Kurban ya da Kazanan Olmak
Bir yandan ölümsüz olmak ister insan, öte yandan kısa ömrünü heba eder
İşe koyulmadan planlama yapmanın önemini hepimiz biliriz. Ancak bazen bunu fazlaca abartırız. Bazen de eyleme geçmemek için, farkına varmadan, kendi önümüze koyduğumuz bir engeldir planlama işini abartmak. Nathaniel Emmons’ın, “Yapılmış küçük işler, planlanmış büyük işlerden daha iyidir.” sözündeki kastı iyi anlamalıyız.
Günümüz insanının en büyük sorunu harekete geçememek. Bunun öncelikli nedeni ise dertler ve sıkıntılar değil, bilakis konfor ve rahatlık… Oysaki dünya hayatında rahatlığın olmadığı konusunda hep uyarılmışızdır. Neale Donald Walsch’in, “Hayat, konfor alanınızın bitiminde başlar.” uyarısı muhteşem.
İnsanı, alışkanlıklar şekillendirir. Yattıkça yatar insan. Uyudukça uyur. Yedikçe yer. Seyrettikçe seyreder… Sanal dünyaya daldıkça içinde kaybolur. Bu döngü bir şekilde kırılamadığı sürece artarak devam eder, pasif bir ömür geçirir ve yaratılış amacımızın dışına çıkarız.
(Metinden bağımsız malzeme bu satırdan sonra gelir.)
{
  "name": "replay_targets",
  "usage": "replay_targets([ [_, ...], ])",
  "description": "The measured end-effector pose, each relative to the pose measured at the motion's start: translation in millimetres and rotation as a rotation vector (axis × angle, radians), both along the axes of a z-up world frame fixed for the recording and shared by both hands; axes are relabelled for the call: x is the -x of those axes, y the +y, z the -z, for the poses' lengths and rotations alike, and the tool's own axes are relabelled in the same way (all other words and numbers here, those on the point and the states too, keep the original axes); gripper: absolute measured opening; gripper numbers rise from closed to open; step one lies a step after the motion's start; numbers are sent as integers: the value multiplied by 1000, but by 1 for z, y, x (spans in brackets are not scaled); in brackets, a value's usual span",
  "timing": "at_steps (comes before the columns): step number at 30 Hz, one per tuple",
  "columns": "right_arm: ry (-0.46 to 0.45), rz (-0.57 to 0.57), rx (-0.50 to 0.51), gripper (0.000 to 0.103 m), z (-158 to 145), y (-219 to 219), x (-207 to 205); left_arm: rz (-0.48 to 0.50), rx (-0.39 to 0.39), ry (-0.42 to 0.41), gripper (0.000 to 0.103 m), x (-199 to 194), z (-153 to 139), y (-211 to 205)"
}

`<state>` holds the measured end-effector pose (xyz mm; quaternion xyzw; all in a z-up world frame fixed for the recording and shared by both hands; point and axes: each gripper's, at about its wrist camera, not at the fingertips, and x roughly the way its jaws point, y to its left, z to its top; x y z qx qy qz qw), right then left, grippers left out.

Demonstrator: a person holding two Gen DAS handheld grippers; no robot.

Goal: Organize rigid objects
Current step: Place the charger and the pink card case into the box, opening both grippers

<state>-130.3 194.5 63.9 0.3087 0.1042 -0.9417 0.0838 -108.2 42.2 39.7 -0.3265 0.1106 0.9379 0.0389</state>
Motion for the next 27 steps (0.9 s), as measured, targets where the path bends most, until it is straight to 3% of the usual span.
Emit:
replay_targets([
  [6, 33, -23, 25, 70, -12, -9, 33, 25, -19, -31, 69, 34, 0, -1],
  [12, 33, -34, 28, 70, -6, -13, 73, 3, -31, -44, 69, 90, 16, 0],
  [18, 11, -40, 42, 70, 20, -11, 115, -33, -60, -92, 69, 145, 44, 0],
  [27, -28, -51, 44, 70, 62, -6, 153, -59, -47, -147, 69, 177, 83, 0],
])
İlham gelmesini beklemek, önce modumuzu yükseltmeye çalışmak, uygun zaman ve ortam beklemek, nefsimizin ve şeytanın birer aldatmasından ibarettir. “Amatörler oturup ilham gelmesini bekler, geri kalanımız ise kalkıp işe gideriz.” (Stephen King)
Bir yandan ölümsüz olmak ister insan, öte yandan kısa ömrünü heba eder. Kırk yıllık kısa ömürlerine çok şey sığdırmış devlet adamları, alimler, filozoflar, komutanlar var tarihte. Ama insanların birçoğu seksen-doksan yıl gibi uzun ömürlerinden geriye hatırlanacak, değerli hiçbir şey bırakmazlar.
Önemli olan bize verilen sınırlı nefesleri, marjinal faydası en yüksek olan işlere harcamak. İnsanın asli görevi “ibnu’l vakt” olabilmektir. Tagore’nin dediği gibi, “Boş zaman yoktur, boşa geçen zaman vardır.”
“Derinden derine mutsuz ve rahatsız olduğumuz anlar, hayatımızın en güzel zamanlarına gebedir. O rahatsızlık yüzünden harekete geçer, hatalı alışkanlıklarımızı terk eder, yeni yollar ve daha doğru cevaplar aramaya başlarız.” der M. Scott Peck. O yüzden söylenmemiş midir, “Sıkıntı yoksa ‘sıkıntı’ vardır” sözü…
Burada anlaşılması gereken, sıkıntıya talip olmak değil, şikâyet etmeden, hayra yorarak, rıza göstererek eyleme geçebilme kabiliyetidir. Seçimimizi, isyan veya şikâyetten yana değil, kâmil insan olma hedefine doğru ilk adımı atmaktan yana yapmak… Lorenzo Dozier bunu çok güzel özetler: “Hayatımızdaki her sınav bizi acılı ya da daha iyi yapar, her sorun bizi olgunlaştırır ya da parçalar. Kurban ya da galip olmak bizim seçimimizdir.”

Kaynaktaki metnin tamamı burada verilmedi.